Living with multiple sclerosis (MS) means you are all too familiar with magnetic resonance imaging (MRI) tests. Some people dread getting an MRI, while others are not fazed by the procedure.
With more than 1,500 responses to the MultipleSclerosis.net Facebook prompt, “Do you ever fall asleep when getting your MRI?” there were folks in each camp! There were straight “yes” or “no” answers, while many of you shared why or how you could or could not sleep through an MRI.
Here we share some of your insightful comments!
Dealing with the noise
One thing about MRI machines is they are loud. Whirring, grinding, banging – there are many words to describe the sound. Some of you find the noise soothing. You go to sleep with the MRI functioning as white noise. Others find the noise too loud to tune out. It is jarring and keeps you awake throughout the entire procedure.
- “Oh, yes. After 11 years’ worth of MRIs, the noise isn’t noise anymore.”
- “I do. It’s like listening to the dryer.”
- “Never! It’s too loud.”
- “How can you? It sounds like you are in a plane cargo space.”
You fall fast asleep
For those of you who sleep, you sleep hard! A few community members said updates from the tech wake you. Some of you said that the tech has to intentionally wake you since your sleep rhythm disturbs the imaging.
- “I’ve had the tech tell me to quit snoring because it blurs the image.”
- “They end up having to redo part of it because I move when I am asleep.”
- “I purposely sit up all night before my scheduled MRI so that I’ll be exhausted by the time I get there.”
MRIs serve as me time
Several of you mentioned enjoying MRIs as the time is all about you. Nothing is allowed in the room with you, which means the time is entirely your own.
- “It relaxes me so much. That hour in time, no one to bug me, no phone ringing, it’s just me in the magnetic tube.”

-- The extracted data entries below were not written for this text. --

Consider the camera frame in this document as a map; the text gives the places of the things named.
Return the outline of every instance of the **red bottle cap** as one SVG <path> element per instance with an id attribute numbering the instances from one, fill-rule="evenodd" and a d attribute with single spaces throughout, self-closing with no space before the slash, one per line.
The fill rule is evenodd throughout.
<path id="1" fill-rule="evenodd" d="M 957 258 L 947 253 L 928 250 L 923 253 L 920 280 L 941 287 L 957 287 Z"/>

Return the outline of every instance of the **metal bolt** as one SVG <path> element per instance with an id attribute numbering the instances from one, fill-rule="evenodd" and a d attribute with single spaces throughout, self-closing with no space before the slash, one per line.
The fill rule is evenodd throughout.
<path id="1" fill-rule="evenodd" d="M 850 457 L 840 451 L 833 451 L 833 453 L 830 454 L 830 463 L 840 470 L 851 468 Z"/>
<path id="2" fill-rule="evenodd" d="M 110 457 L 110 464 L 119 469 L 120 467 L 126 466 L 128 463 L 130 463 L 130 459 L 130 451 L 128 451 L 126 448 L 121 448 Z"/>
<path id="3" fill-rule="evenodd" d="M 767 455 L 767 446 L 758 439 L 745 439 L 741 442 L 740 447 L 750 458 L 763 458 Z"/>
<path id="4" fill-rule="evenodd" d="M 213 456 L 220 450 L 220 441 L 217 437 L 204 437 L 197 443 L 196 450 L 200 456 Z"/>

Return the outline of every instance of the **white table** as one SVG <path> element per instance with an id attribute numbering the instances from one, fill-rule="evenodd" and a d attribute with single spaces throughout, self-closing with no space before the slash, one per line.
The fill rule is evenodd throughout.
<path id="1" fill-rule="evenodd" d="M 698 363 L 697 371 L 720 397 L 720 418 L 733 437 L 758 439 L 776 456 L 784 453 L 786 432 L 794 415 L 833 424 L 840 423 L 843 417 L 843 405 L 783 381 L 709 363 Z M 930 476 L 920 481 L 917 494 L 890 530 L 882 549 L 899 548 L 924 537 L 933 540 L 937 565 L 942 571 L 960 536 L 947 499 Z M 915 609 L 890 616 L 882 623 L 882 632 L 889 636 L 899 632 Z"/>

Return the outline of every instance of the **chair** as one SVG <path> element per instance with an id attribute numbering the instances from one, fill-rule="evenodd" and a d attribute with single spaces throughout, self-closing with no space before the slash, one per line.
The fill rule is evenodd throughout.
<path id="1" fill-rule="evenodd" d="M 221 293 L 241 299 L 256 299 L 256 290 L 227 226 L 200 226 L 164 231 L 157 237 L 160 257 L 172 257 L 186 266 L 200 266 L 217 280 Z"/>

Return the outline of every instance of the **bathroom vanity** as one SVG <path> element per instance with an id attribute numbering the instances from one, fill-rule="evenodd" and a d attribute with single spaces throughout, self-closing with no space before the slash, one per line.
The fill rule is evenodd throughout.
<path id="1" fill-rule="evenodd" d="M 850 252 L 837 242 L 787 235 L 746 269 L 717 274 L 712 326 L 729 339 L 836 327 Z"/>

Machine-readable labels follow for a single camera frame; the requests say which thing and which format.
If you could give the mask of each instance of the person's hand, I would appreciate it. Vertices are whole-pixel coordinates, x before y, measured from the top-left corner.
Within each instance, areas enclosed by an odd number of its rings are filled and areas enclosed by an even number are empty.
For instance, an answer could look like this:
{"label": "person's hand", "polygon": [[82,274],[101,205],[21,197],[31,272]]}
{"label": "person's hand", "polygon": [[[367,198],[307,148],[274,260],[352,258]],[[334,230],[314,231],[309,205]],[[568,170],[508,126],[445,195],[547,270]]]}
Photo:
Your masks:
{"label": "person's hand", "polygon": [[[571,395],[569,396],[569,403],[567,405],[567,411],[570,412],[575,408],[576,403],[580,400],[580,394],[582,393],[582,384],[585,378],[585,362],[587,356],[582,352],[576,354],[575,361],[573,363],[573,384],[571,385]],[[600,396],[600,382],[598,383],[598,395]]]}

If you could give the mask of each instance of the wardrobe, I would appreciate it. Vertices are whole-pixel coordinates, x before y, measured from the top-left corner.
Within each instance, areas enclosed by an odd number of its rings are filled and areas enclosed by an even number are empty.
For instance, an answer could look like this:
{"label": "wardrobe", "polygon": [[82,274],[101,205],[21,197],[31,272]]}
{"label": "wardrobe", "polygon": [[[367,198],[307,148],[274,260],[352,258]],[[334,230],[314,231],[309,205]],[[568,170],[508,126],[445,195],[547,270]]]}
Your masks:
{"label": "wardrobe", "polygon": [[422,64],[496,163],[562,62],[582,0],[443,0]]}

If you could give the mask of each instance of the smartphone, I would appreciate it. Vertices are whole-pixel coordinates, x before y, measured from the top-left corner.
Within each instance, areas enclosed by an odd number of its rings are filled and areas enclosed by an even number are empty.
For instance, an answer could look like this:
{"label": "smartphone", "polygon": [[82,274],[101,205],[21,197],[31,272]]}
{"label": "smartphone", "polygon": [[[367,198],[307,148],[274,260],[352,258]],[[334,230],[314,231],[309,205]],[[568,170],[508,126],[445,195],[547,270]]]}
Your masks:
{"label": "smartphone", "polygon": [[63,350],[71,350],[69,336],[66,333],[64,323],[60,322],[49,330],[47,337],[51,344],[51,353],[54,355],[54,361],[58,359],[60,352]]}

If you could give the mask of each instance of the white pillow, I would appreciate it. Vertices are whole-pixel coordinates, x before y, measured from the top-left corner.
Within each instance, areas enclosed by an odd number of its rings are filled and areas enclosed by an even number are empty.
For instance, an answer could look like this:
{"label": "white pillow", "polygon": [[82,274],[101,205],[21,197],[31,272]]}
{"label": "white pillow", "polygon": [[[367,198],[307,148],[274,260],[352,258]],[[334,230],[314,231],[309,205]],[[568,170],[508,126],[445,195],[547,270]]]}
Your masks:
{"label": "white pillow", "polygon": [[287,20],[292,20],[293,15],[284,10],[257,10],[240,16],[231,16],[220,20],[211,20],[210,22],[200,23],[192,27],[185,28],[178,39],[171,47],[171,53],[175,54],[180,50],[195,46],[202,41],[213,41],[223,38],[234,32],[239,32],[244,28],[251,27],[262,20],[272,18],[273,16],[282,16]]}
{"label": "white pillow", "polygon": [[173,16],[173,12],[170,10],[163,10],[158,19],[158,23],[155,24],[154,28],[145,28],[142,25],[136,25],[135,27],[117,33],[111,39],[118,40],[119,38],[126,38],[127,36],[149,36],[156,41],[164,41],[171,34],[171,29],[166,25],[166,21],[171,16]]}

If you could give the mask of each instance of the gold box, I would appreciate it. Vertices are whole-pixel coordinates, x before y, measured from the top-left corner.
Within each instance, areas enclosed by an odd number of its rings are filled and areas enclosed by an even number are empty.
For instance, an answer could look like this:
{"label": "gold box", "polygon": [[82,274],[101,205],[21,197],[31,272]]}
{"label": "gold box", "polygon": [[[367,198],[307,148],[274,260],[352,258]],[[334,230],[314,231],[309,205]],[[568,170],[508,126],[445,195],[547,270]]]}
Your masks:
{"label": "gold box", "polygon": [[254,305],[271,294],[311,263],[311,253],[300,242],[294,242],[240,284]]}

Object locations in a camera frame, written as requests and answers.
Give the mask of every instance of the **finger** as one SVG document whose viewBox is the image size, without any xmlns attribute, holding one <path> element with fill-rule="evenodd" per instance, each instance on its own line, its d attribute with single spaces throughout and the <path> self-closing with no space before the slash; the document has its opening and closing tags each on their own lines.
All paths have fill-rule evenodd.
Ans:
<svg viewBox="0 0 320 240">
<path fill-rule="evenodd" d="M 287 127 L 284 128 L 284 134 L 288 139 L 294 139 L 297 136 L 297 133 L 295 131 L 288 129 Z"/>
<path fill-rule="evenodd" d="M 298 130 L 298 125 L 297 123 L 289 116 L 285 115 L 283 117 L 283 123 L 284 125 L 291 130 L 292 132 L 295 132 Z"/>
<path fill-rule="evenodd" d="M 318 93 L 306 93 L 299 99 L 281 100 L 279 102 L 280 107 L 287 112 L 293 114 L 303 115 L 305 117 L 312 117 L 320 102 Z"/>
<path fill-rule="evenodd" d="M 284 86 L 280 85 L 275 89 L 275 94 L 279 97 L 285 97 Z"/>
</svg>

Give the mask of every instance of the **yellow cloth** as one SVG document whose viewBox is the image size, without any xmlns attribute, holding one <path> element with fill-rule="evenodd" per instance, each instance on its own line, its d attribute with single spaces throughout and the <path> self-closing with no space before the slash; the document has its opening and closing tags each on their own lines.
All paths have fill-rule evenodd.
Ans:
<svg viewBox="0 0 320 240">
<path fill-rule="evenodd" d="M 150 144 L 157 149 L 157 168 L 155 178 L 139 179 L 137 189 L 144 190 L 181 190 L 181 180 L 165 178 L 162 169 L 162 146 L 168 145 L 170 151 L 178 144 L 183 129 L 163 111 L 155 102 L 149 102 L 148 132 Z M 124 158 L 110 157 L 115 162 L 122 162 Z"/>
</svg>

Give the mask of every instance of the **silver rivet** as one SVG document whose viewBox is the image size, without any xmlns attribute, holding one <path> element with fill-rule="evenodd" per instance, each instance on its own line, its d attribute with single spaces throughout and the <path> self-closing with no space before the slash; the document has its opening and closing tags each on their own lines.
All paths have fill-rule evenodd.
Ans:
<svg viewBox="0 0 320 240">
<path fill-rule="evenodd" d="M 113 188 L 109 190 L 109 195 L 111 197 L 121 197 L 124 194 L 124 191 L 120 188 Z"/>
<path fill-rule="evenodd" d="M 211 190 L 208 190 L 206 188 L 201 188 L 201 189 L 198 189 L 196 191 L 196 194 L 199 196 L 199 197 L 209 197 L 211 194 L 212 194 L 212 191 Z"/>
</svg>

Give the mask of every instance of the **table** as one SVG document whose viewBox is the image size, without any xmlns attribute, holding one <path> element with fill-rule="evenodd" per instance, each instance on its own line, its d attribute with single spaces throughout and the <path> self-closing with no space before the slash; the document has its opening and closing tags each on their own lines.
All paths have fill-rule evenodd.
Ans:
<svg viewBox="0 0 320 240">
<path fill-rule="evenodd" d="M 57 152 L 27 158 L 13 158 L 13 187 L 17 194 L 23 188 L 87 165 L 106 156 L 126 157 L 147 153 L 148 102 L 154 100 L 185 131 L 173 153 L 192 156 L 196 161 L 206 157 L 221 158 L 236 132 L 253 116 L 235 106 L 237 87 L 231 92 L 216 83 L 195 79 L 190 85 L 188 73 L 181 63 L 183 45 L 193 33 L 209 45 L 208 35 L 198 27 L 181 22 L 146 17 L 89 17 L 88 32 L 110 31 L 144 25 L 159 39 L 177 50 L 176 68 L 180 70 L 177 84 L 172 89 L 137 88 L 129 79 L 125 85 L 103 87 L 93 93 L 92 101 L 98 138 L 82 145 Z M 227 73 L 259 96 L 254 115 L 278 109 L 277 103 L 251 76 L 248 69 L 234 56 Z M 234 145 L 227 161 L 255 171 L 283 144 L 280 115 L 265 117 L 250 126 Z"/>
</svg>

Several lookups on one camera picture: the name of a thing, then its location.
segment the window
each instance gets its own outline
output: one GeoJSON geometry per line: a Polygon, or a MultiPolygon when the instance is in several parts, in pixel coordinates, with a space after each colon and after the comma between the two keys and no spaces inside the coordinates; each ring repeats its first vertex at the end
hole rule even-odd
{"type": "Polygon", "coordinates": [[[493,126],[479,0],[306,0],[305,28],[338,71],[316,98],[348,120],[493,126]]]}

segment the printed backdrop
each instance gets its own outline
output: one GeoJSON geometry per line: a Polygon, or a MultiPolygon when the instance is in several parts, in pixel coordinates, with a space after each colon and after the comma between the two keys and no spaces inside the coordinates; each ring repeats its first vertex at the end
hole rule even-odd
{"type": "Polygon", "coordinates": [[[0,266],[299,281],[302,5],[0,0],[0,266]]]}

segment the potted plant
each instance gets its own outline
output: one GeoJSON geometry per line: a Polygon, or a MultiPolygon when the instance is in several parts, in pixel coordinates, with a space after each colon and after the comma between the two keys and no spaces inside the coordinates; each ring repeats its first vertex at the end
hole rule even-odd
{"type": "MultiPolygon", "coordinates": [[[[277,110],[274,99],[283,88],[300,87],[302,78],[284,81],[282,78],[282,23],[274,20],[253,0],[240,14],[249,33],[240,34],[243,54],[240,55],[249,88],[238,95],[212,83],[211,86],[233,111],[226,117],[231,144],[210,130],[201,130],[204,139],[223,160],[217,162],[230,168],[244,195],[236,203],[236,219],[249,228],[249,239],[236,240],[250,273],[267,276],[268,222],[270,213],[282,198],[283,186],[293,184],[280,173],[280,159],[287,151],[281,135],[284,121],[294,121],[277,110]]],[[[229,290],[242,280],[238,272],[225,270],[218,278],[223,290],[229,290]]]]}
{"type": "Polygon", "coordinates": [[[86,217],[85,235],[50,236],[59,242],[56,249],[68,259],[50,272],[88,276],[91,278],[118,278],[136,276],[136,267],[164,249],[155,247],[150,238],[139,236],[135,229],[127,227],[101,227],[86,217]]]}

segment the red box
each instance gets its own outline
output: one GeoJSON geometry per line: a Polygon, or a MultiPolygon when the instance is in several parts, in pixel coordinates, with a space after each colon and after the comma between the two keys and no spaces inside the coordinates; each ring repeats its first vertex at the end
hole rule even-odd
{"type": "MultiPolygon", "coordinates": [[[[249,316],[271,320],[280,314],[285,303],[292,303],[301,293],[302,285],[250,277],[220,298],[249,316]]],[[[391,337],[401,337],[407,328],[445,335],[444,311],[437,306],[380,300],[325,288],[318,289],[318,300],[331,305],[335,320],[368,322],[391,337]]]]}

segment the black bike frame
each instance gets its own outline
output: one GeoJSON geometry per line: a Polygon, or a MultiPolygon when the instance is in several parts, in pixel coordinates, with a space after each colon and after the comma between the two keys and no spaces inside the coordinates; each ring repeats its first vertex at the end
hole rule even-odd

- “I have an MRI coming up, and as a mother of 2 kids, I’m excited about it!”
- “It’s the best 45+ minutes of alone time in my busy, hectic life.”
- “I LOVE my MRIs. It’s the only time I am completely unavailable to do anyone else’s crap.”
You need medicines to get you through
The MRI tube is very narrow. For those who are claustrophobic, MRIs can be challenging. Many community members shared that they need a drug to help relax during the procedure. You mentioned several drugs that help you get through the process.
- “The Xanax helps.”
- “Never! I’m too claustrophobic. I have to take Valium.”
- “Only because I took a muscle relaxer before my MRI.”
- “Due to extreme claustrophobia, I’m always under general anesthesia, so kind of yes.”
- “I don’t, but I take 10 mg of Diazepam, so I’m relaxed.”
They lead to back pain
MRIs typically require you to lay still on your back for a long time. Several of you mentioned struggling with the process. The MRI is uncomfortable, and being on your back is painful.
- “I might be able to sleep if lying on my back didn’t cause my leg to spasm and cause serious pain.”
- “No, because it hurts too much to lay on my back. I can’t even sleep on my back, so I dread MRIs.”
Meditation helps calm your nerves
Many also shared using meditation as a calming technique. For some, that leads to sleep! For others, it keeps you focused and calm through the MRI.
- “I meditate and pass right out.”
- “I’ve learned to meditate first, then doze off.”
- “No, I use it as meditation time.”
We appreciate all the ways you engaged with this prompt! MRIs are part of life with multiple sclerosis (MS). Sharing how you handle the process helps everyone feel less alone.